Pre-draft measurables
| Height | Weight | Arm length | Hand span | 40-yard dash | 10-yard split | 20-yard split | 20-yard shuttle | Three-cone drill | Vertical jump | Broad jump | Bench press |
| 6 ft 4+1⁄2 in (1.94 m) | 313 lb (142 kg) | 34+3⁄8 in (0.87 m) | 8+5⁄8 in (0.22 m) | 5.25 s | 1.69 s | 2.57 s | 4.85 s | 7.87 s | 30.5 in (0.77 m) | 8 ft 7 in (2.62 m) | 20 reps |
All values from the Kentucky Pro Day

===Carolina Panthers===
Hoskins was selected by the Carolina Panthers in the seventh round, 232nd overall, of the 2021 NFL draft. He signed his four-year rookie contract on May 13, 2021. On November 27, 2021, Hoskins was placed on the Panthers COVID-19 reserve list with three others. Hoskins' first career sack came against Miami Dolphins quarterback Tua Tagovailoa in a 33–10 loss.
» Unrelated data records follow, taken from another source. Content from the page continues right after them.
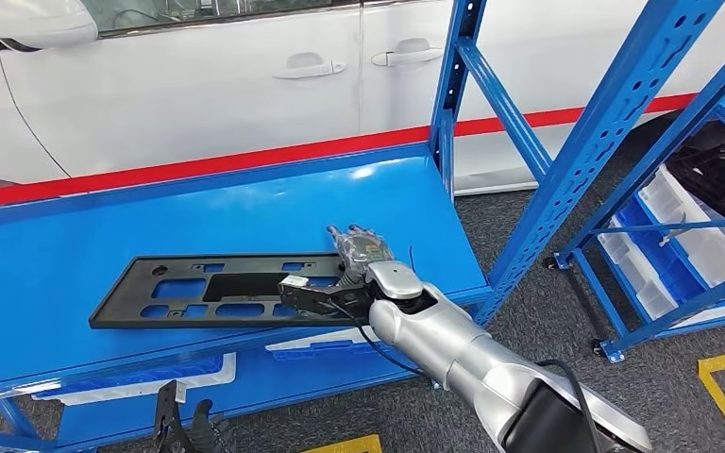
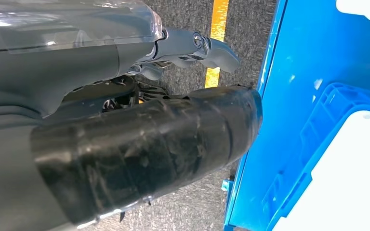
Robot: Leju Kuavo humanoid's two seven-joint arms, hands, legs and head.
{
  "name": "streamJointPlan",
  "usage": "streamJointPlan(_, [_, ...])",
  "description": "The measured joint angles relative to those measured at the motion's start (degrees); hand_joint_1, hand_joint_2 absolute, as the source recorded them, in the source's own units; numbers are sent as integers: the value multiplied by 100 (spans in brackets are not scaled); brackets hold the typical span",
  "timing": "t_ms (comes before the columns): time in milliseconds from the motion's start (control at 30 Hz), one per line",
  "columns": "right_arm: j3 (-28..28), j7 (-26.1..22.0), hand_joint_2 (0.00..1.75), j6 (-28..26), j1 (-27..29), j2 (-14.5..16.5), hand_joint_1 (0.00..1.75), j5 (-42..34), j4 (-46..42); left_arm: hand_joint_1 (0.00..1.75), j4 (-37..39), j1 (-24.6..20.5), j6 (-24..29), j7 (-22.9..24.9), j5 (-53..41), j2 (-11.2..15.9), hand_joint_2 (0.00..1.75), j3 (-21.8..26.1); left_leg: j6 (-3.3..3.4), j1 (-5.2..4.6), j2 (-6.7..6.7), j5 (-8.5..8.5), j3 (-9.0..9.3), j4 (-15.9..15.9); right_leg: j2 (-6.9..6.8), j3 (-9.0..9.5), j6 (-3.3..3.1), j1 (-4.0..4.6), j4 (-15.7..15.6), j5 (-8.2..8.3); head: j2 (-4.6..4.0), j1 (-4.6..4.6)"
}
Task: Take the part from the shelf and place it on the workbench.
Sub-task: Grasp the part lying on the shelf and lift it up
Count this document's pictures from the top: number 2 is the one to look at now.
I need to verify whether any large blue metal shelf rack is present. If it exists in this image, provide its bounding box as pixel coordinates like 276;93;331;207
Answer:
223;0;370;231

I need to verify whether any yellow floor tape square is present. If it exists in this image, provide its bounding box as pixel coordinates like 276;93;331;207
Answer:
204;0;231;89

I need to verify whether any blue plastic bin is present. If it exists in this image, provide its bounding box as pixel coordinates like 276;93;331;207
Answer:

On October 22, 2022, Hoskins was waived by the Panthers and re-signed to the practice squad.

===Kansas City Chiefs===
On January 12, 2023, Hoskins was signed to the practice squad of the Kansas City Chiefs. Hoskins won his first Super Bowl ring when the Chiefs defeated the Philadelphia Eagles in Super Bowl LVII.

Hoskins re-signed with the Chiefs on March 24, 2023. He was waived on August 29, 2023.

=== Arizona Cardinals ===
On October 3, 2023, Hoskins was signed to the Arizona Cardinals practice squad. On December 27, 2023, he was signed to the active roster.

On August 27, 2024, Hoskins was waived by the Cardinals.

===Dallas Cowboys===
Hoskins was signed to the practice squad of the Dallas Cowboys on August 29, 2024. He was released on October 16.

=== St. Louis Battlehawks ===
On January 14, 2025, Hoskins signed with the St. Louis Battlehawks of the United Football League (UFL).

=== DC Defenders ===
On January 13, 2026, Hoskins was selected by the DC Defenders in the 2026 UFL Draft.